Jackson State Football Player Arrested for Fraud in COVID Relief Scheme

According to reports, former USC linebacker and a recent transfer to Jackson State University, Abdul Malik McClain was arrested on federal fraud charges for allegedly defrauding the U.S. government hundreds of thousands of dollars in a COVID relief scheme.

Feds allege that McClain, 22, orchestrated the scheme with former teammates at USC to obtain COVID relief unemployment benefits. On Monday, McClain pleaded not guilty to 10 counts of mail fraud and two counts of aggravated identity theft.

According to the indictment: “McClain organized and assisted a group of other football players in filing fraudulent claims for unemployment benefits, including under the Pandemic Unemployment Assistance (PUA) program established by Congress in response to the pandemic’s economic fallout. The indictment alleges that the claims — which were filed with the California Employment Development Department (EDD), the administrator of the state’s unemployment insurance (UI) benefit program — contained false information about the football players’ supposed prior employment, pandemic-related job loss, and job-seeking efforts in California.”
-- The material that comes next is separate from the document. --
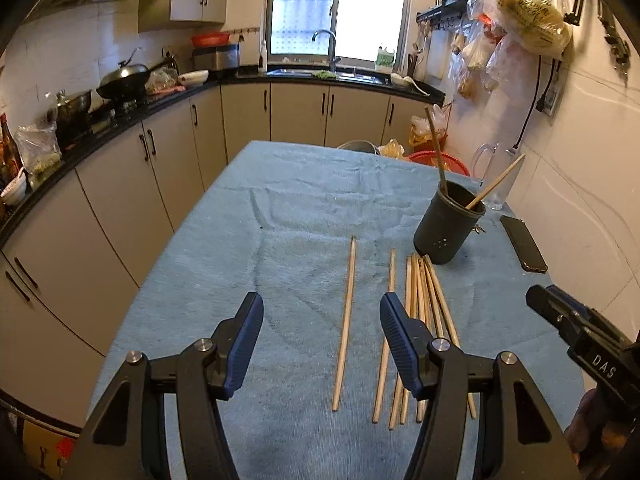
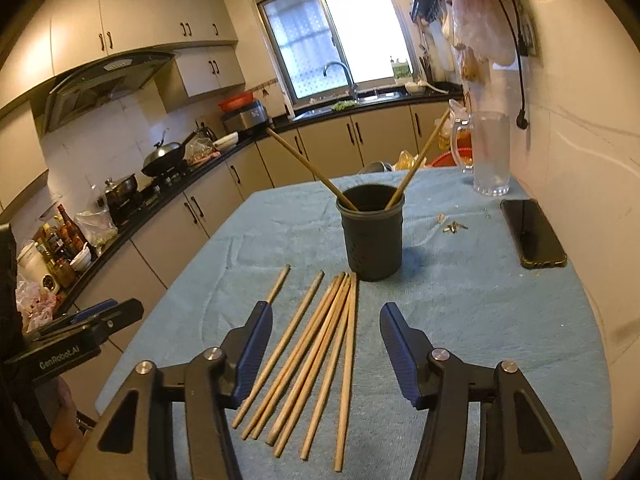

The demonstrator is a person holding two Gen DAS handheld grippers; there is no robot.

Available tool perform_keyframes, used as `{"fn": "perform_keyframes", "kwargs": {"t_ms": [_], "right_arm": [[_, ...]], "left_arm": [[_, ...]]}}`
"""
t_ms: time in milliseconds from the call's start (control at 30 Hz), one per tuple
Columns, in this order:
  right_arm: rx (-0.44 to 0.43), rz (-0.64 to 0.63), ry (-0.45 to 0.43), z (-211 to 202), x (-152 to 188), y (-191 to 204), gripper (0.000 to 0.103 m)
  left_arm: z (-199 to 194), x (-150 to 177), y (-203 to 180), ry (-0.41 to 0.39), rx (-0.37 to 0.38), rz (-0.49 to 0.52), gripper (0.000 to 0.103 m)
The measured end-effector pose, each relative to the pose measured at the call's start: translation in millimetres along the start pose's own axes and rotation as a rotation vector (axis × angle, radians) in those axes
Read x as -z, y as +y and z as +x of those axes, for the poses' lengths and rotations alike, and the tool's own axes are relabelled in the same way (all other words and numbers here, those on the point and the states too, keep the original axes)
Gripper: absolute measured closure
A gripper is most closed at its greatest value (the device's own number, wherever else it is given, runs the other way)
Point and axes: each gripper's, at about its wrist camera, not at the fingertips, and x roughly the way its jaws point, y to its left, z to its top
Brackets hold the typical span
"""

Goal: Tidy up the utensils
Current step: 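Move both grippers back down toward the remaining chopsticks, then close the left gripper on a chopstick while the right gripper grasps another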

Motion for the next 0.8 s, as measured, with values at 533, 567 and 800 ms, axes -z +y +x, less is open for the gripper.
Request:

Authorities say McClain was behind several dozen fraudulent applications in pursuit of a payoff over $900,000. However, at least $227,736 was paid out.

Per ESPN:

The Justice Department release said the government authorized Bank of America to issue debit cards to the football players, which they allegedly used to make cash withdrawals to fund personal expenses. The government alleges that Abdul-Malik McClain “sought and obtained a cut for helping others file fraudulent UI applications.”

“McClain and his co-schemers also allegedly filed applications in their own names, in the names of other friends and associates, and in the names of identity theft victims,” the Justice Department release said. “According to the indictment, these claims also falsely stated that the claimants were self-employed workers, including athletic trainers and tutors, who had lost work in California as a result of the pandemic.”